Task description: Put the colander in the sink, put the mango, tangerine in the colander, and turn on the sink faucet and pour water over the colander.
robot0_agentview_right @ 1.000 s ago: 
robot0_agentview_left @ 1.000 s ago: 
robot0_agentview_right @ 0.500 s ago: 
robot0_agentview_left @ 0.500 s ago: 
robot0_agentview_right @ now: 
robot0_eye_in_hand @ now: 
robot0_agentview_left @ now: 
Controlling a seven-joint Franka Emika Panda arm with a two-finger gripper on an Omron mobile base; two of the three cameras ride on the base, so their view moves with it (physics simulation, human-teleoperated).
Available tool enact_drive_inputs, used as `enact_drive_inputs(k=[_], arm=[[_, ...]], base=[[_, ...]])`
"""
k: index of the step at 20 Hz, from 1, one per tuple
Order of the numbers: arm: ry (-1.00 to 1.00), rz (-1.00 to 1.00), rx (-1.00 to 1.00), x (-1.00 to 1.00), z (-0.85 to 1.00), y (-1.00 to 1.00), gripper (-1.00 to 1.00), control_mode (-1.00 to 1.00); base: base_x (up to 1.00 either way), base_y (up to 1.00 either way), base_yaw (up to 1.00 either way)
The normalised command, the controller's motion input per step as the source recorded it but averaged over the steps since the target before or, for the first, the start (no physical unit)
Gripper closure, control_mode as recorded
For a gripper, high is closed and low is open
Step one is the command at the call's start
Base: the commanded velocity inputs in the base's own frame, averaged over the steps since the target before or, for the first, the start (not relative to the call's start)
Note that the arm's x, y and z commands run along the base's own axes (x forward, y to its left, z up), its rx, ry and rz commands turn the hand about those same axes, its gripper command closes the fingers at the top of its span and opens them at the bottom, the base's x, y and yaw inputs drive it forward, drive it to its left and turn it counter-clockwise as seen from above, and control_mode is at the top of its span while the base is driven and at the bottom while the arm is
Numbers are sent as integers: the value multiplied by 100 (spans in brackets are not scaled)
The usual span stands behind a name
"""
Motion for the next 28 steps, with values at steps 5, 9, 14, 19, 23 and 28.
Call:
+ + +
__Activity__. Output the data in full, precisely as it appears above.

__Task solution__.
Task description: Put the colander in the sink, put the mango, tangerine in the colander, and turn on the sink faucet and pour water over the colander.
robot0_agentview_right @ 1.000 s ago: 
robot0_agentview_left @ 1.000 s ago: 
robot0_agentview_right @ 0.500 s ago: 
robot0_agentview_left @ 0.500 s ago: 
robot0_agentview_right @ now: 
robot0_eye_in_hand @ now: 
robot0_agentview_left @ now: 
Controlling a seven-joint Franka Emika Panda arm with a two-finger gripper on an Omron mobile base; two of the three cameras ride on the base, so their view moves with it (physics simulation, human-teleoperated).
Available tool enact_drive_inputs, used as `enact_drive_inputs(k=[_], arm=[[_, ...]], base=[[_, ...]])`
"""
k: index of the step at 20 Hz, from 1, one per tuple
Order of the numbers: arm: ry (-1.00 to 1.00), rz (-1.00 to 1.00), rx (-1.00 to 1.00), x (-1.00 to 1.00), z (-0.85 to 1.00), y (-1.00 to 1.00), gripper (-1.00 to 1.00), control_mode (-1.00 to 1.00); base: base_x (up to 1.00 either way), base_y (up to 1.00 either way), base_yaw (up to 1.00 either way)
The normalised command, the controller's motion input per step as the source recorded it but averaged over the steps since the target before or, for the first, the start (no physical unit)
Gripper closure, control_mode as recorded
For a gripper, high is closed and low is open
Step one is the command at the call's start
Base: the commanded velocity inputs in the base's own frame, averaged over the steps since the target before or, for the first, the start (not relative to the call's start)
Note that the arm's x, y and z commands run along the base's own axes (x forward, y to its left, z up), its rx, ry and rz commands turn the hand about those same axes, its gripper command closes the fingers at the top of its span and opens them at the bottom, the base's x, y and yaw inputs drive it forward, drive it to its left and turn it counter-clockwise as seen from above, and control_mode is at the top of its span while the base is driven and at the bottom while the arm is
Numbers are sent as integers: the value multiplied by 100 (spans in brackets are not scaled)
The usual span stands behind a name
"""
Motion for the next 28 steps, with values at steps 5, 9, 14, 19, 23 and 28.
Call:

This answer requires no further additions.